_Required work_: Retype the listing exactly as it stands, and keep every image out.

_Recorded information_:
________________________________________

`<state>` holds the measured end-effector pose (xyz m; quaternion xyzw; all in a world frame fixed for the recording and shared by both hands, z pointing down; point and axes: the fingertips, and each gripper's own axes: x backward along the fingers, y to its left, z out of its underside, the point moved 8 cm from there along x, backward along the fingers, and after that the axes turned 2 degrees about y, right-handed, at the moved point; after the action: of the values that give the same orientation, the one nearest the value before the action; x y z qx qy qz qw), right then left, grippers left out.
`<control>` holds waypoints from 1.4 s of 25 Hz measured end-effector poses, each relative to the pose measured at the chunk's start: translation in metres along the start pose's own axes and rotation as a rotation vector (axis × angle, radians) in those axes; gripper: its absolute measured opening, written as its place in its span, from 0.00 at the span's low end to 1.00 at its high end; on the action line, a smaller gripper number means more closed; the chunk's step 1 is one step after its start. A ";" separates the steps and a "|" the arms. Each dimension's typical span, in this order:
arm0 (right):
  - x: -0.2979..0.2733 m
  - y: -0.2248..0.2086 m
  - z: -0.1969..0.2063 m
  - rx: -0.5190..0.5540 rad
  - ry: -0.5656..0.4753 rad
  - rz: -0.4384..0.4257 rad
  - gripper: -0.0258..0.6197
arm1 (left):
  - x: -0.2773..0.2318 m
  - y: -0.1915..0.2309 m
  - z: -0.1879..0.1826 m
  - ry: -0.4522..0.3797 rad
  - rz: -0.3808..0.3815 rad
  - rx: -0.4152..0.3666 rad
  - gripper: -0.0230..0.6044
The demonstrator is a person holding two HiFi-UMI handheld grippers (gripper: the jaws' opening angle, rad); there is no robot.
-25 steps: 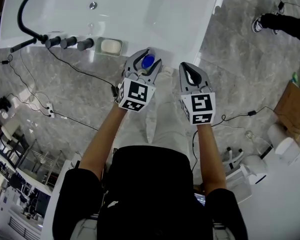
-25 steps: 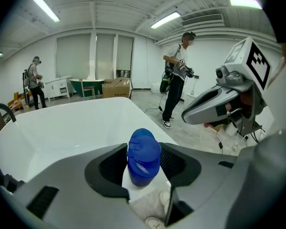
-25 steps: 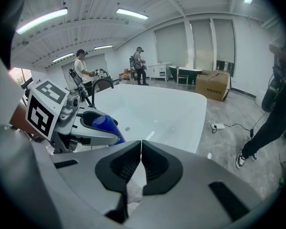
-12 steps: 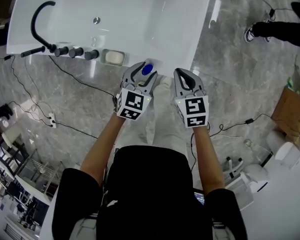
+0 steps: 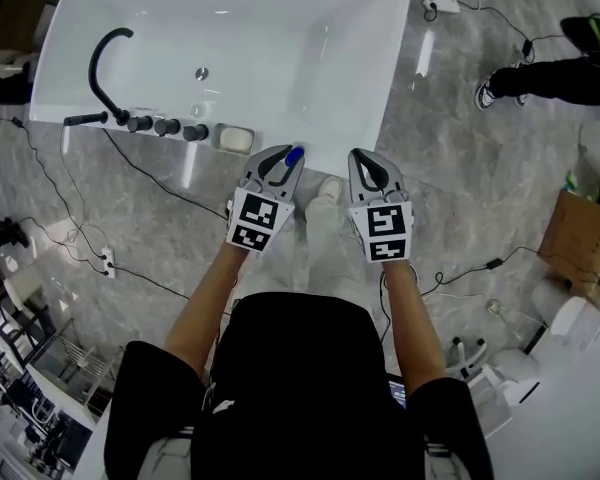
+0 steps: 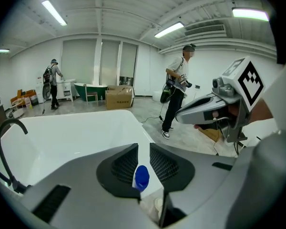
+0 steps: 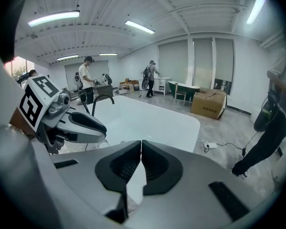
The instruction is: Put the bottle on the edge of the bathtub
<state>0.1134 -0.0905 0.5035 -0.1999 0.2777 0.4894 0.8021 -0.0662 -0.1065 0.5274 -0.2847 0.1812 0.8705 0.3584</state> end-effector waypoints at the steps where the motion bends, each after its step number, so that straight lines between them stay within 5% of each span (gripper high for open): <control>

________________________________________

_Solution for this task_:
`<state>` holds the measured end-effector pose (xyz m; quaternion xyzw; all in a world frame fixed for the recording and shared by both hands, z pointing down; point and axes: the fingertips, and each gripper's own axes: x backward along the fingers, y to its left, z out of its underside, the point moved 8 cm from there along x, backward along the fingers, and after that the axes turned 2 degrees about y, right-handed, at the moved point; after the action: of the values that give the same orientation, the one nearest the value before the action; x y z qx qy qz qw), right then left, grippers left out.
`<control>` holds waypoints from 1.4 s of 25 Hz measured end-effector poses, each relative to the pose measured at the chunk's start: translation in metres along the start pose's own axes and rotation as a rotation vector (axis × angle, radians) in those axes; gripper: its absolute measured opening, written as its place in its span, from 0.00 at the span's low end to 1.00 at its high end; on the action line, a smaller gripper number means more closed; the chunk's step 1 is one step after its start. A ";" separates the steps and a "|" the arms. Each dimension's typical span, in this order:
arm0 (right):
  - x: -0.2979..0.2733 m
  - y: -0.2248..0.2086 m
  - z: -0.1969..0.2063 m
  - rx: -0.5190..0.5540 rad
  - ry: -0.5656..0.4753 rad
  - rz: -0.4384..0.4257 rad
  - gripper: -0.0258..0.6197
arm1 (left):
  - x: -0.2773..0.2318 m
  - y: -0.1915..0.2309 m
  - z: -0.1879..0.1826 m
  - ry: -0.4522..0.3797 rad
  - rz: -0.3808..0.3815 rad
  - rx: -0.4152..0.3666 rad
  - gripper: -0.0230..0.6044
The demonstrator is a person holding two HiFi-UMI handheld grippers (gripper: the jaws' opening angle, rad); there is no robot.
-25 steps: 
-25 steps: 
-25 steps: 
-12 steps: 
+0 steps: 
+0 steps: 
+0 steps: 
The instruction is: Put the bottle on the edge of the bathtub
<state>0.1134 -0.0905 0.5035 -0.1999 0.2777 0.4894 0.8021 -0.0662 -0.1065 0.5274 -0.2847 0.1812 0.8705 0.3584</state> end-effector waypoints at the steps where the motion bends, each after its step number, so that straight lines between them stay within 5% of each span (gripper high for open): <control>

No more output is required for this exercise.